Activity
Would you retype each record exactly as given?

Saved entries:
┌────────

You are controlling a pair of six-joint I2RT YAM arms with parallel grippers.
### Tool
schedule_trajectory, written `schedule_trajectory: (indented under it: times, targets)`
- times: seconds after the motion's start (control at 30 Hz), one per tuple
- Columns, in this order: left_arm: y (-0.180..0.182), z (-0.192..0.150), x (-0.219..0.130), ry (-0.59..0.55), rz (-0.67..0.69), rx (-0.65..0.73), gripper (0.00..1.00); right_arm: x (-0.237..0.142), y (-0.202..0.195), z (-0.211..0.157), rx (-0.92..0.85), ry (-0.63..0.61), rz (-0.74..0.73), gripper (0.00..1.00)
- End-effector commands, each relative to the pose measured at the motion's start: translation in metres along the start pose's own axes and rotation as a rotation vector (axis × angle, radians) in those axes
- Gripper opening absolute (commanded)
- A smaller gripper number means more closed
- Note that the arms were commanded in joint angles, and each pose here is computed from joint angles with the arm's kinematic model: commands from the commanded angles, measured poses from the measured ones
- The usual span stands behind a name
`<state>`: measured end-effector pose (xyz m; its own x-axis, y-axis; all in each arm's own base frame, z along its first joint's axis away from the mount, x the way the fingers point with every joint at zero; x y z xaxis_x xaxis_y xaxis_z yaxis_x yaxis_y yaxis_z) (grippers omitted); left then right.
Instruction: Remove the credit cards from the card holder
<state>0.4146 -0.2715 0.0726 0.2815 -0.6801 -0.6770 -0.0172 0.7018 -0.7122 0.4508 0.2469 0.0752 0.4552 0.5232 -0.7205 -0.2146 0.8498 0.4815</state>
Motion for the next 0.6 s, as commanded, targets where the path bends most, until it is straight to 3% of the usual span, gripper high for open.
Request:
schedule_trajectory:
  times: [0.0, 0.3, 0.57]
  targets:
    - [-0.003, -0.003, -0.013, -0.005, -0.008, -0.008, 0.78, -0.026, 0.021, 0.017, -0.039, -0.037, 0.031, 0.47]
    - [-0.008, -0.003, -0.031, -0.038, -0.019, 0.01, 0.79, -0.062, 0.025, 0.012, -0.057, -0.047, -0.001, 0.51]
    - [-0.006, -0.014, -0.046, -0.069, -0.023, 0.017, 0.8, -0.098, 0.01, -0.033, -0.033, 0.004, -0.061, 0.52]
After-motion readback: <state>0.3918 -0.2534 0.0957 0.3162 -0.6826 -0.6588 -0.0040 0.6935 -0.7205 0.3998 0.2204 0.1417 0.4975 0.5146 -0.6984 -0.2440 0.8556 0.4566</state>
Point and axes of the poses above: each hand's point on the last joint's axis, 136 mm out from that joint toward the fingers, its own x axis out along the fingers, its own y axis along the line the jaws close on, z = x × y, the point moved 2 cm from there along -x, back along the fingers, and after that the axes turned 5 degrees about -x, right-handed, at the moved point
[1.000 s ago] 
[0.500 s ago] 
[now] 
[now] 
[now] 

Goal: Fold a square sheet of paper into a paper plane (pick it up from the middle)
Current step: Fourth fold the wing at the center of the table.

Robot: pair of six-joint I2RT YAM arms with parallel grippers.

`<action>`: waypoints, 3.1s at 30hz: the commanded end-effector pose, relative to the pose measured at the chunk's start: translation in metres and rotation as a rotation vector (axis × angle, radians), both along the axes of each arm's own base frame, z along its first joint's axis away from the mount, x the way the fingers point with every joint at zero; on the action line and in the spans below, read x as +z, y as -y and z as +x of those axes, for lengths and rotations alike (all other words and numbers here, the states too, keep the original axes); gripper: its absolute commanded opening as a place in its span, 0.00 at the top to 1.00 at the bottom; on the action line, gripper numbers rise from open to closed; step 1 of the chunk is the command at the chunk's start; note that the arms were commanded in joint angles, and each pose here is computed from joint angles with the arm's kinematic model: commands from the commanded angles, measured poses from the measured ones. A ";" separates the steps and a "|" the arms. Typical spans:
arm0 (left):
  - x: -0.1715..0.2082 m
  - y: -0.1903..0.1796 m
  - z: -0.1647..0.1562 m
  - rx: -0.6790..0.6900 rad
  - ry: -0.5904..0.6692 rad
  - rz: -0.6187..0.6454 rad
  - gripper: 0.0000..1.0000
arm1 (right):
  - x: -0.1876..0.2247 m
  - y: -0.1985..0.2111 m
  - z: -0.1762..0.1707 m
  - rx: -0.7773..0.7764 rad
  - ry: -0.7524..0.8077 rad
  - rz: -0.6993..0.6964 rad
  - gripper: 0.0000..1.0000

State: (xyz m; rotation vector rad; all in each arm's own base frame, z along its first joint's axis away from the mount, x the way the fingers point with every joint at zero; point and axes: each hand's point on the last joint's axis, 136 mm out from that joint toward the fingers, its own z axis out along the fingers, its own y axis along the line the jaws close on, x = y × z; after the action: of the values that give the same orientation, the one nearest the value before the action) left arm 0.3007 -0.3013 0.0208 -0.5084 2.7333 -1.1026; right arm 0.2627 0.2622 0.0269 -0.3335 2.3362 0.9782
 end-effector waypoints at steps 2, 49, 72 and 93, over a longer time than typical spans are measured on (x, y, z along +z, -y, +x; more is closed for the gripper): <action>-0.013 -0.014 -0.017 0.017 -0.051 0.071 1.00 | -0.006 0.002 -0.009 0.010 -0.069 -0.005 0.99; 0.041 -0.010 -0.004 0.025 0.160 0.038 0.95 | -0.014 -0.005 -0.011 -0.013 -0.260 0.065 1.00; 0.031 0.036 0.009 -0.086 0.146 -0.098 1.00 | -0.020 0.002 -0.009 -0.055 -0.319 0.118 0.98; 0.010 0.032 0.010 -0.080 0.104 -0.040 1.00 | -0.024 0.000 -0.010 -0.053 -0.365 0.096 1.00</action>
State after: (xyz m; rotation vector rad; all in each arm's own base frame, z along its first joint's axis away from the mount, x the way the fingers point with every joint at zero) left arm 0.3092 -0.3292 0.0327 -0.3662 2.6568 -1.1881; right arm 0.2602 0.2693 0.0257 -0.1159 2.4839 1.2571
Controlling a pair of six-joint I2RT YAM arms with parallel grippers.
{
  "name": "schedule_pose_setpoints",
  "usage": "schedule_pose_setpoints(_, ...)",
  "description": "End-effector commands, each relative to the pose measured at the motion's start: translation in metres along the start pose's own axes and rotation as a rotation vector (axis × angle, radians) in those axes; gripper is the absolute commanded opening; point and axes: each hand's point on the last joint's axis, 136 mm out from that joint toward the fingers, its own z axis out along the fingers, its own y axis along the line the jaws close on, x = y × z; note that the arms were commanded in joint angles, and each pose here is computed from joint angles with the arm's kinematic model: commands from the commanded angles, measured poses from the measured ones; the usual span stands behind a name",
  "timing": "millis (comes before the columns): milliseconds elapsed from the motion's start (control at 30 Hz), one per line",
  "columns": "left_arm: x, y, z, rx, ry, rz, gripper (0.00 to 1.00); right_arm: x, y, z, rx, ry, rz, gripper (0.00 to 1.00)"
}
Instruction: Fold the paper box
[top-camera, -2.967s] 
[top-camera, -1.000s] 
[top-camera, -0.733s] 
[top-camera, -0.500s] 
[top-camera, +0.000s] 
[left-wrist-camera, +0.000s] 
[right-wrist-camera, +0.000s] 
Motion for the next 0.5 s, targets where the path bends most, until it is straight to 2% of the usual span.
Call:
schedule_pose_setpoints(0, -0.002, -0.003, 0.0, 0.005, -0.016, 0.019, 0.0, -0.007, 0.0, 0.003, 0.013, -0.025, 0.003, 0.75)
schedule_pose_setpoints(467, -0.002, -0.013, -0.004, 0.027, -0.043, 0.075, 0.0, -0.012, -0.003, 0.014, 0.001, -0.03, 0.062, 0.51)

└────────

Result for this exercise
You are controlling a pair of six-joint I2RT YAM arms with parallel grippers.
### Tool
schedule_trajectory, written `schedule_trajectory: (indented under it: times, targets)`
- times: seconds after the motion's start (control at 30 Hz), one per tuple
- Columns, in this order: left_arm: y (-0.180..0.182), z (-0.192..0.150), x (-0.219..0.130), ry (-0.59..0.55), rz (-0.67..0.69), rx (-0.65..0.73), gripper (0.00..1.00); right_arm: x (-0.237..0.142), y (-0.202..0.195), z (-0.211..0.157), rx (-0.92..0.85), ry (-0.63..0.61), rz (-0.74..0.73), gripper (0.00..1.00)
- End-effector commands, each relative to the pose measured at the motion's start: translation in metres along the start pose's own axes and rotation as a rotation vector (axis × angle, radians) in those axes
- Gripper opening absolute (commanded)
- A smaller gripper number means more closed
- Note that the arms were commanded in joint angles, and each pose here is computed from joint angles with the arm's kinematic model: commands from the commanded angles, measured poses from the measured ones
- The usual span stands behind a name
`<state>`: measured end-effector pose (xyz m; its own x-axis, y-axis; all in each arm's own base frame, z along its first joint's axis away from the mount, x the way the fingers point with every joint at zero; x y z xaxis_x xaxis_y xaxis_z yaxis_x yaxis_y yaxis_z) (grippers omitted); left then right.
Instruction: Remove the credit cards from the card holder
<state>0.4146 -0.2715 0.0726 0.2815 -0.6801 -0.6770 -0.0172 0.7018 -0.7122 0.4508 0.2469 0.0752 0.4552 0.5232 -0.7205 -0.2146 0.8498 0.4815</state>
Motion for the next 0.6 s, as commanded, targets where the path bends most, until it is straight to 3% of the usual span, gripper high for open.
Request:
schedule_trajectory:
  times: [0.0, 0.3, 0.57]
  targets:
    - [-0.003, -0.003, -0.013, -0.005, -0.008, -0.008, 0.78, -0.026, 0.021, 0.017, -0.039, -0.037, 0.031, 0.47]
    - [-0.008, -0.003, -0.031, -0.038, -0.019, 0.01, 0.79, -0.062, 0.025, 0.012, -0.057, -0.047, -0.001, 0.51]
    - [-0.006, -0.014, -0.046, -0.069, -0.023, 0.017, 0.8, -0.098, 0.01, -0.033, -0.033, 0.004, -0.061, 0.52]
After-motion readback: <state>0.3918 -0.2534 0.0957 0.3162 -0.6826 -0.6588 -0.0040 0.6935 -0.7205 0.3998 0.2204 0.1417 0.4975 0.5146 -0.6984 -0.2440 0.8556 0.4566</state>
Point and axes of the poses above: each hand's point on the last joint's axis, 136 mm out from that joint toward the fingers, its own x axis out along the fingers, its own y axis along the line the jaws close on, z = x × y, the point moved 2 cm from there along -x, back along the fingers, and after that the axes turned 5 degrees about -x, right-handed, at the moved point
[1.000 s ago] 
[0.500 s ago] 
[now] 
[now] 
[now] 

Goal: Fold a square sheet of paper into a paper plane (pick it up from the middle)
Current step: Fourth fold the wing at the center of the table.

Robot: pair of six-joint I2RT YAM arms with parallel grippers.

`<action>`: waypoints, 3.1s at 30hz: the commanded end-effector pose, relative to the pose measured at the chunk's start: translation in metres and rotation as a rotation vector (axis × angle, radians), both along the axes of each arm's own base frame, z along its first joint's axis away from the mount, x the way the fingers point with every joint at zero; on the action line and in the spans below, read x as +z, y as -y and z as +x of those axes, for lengths and rotations alike (all other words and numbers here, the states too, keep the original axes); gripper: its absolute commanded opening as a place in its span, 0.00 at the top to 1.00 at the bottom; on the action line, gripper numbers rise from open to closed; step 1 of the chunk is the command at the chunk's start; note that the arms were commanded in joint angles, and each pose here is computed from joint angles with the arm's kinematic model: commands from the commanded angles, measured poses from the measured ones. A ";" separates the steps and a "|" the arms. Typical spans:
arm0 (left):
  - x: -0.1715..0.2082 m
  - y: -0.1903..0.1796 m
  - z: -0.1647..0.1562 m
  - rx: -0.6790..0.6900 rad
  - ry: -0.5904..0.6692 rad
  - rz: -0.6187..0.6454 rad
  - gripper: 0.0000..1.0000
arm1 (right):
  - x: -0.1876..0.2247 m
  - y: -0.1985..0.2111 m
  - z: -0.1762..0.1707 m
  - rx: -0.7773..0.7764 rad
  - ry: -0.7524..0.8077 rad
  - rz: -0.6993..0.6964 rad
  - gripper: 0.0000..1.0000

State: (xyz m; rotation vector rad; all in each arm's own base frame, z along its first joint's axis away from the mount, x the way the fingers point with every joint at zero; point and axes: each hand's point on the last joint's axis, 136 mm out from that joint toward the fingers, its own z axis out along the fingers, its own y axis along the line the jaws close on, x = y × z; after the action: of the values that give the same orientation, the one nearest the value before the action) left arm 0.3007 -0.3013 0.0208 -0.5084 2.7333 -1.1026; right arm 0.2627 0.2622 0.0269 -0.3335 2.3362 0.9782
 end-effector waypoints at steps 2, 49, 72 and 93, over a longer time than typical spans are measured on (x, y, z along +z, -y, +x; more is closed for the gripper): <action>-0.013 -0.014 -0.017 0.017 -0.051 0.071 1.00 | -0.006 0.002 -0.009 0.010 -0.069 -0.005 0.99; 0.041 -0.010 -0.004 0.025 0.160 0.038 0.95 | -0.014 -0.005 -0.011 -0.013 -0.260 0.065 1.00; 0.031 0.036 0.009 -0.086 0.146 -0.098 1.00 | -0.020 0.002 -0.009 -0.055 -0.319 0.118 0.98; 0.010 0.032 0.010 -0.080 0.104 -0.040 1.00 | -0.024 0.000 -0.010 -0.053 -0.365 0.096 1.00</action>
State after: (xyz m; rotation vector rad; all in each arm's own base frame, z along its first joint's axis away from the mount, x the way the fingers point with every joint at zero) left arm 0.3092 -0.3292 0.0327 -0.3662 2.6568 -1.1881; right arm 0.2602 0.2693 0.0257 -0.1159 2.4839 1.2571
Controlling a pair of six-joint I2RT YAM arms with parallel grippers.
{
  "name": "schedule_pose_setpoints",
  "usage": "schedule_pose_setpoints(_, ...)",
  "description": "End-effector commands, each relative to the pose measured at the motion's start: translation in metres along the start pose's own axes and rotation as a rotation vector (axis × angle, radians) in those axes; gripper is the absolute commanded opening; point and axes: each hand's point on the last joint's axis, 136 mm out from that joint toward the fingers, its own z axis out along the fingers, its own y axis along the line the jaws close on, x = y × z; note that the arms were commanded in joint angles, and each pose here is computed from joint angles with the arm's kinematic model: commands from the commanded angles, measured poses from the measured ones; the usual span stands behind a name",
  "timing": "millis (comes before the columns): milliseconds elapsed from the motion's start (control at 30 Hz), one per line",
  "columns": "left_arm: x, y, z, rx, ry, rz, gripper (0.00 to 1.00); right_arm: x, y, z, rx, ry, rz, gripper (0.00 to 1.00)"
}
Instruction: Fold the paper box
[top-camera, -2.967s] 
[top-camera, -1.000s] 
[top-camera, -0.733s] 
[top-camera, -0.500s] 
[top-camera, +0.000s] 
[left-wrist-camera, +0.000s] 
[right-wrist-camera, +0.000s] 
Motion for the next 0.5 s, targets where the path bends most, until it is straight to 2% of the usual span.
Call:
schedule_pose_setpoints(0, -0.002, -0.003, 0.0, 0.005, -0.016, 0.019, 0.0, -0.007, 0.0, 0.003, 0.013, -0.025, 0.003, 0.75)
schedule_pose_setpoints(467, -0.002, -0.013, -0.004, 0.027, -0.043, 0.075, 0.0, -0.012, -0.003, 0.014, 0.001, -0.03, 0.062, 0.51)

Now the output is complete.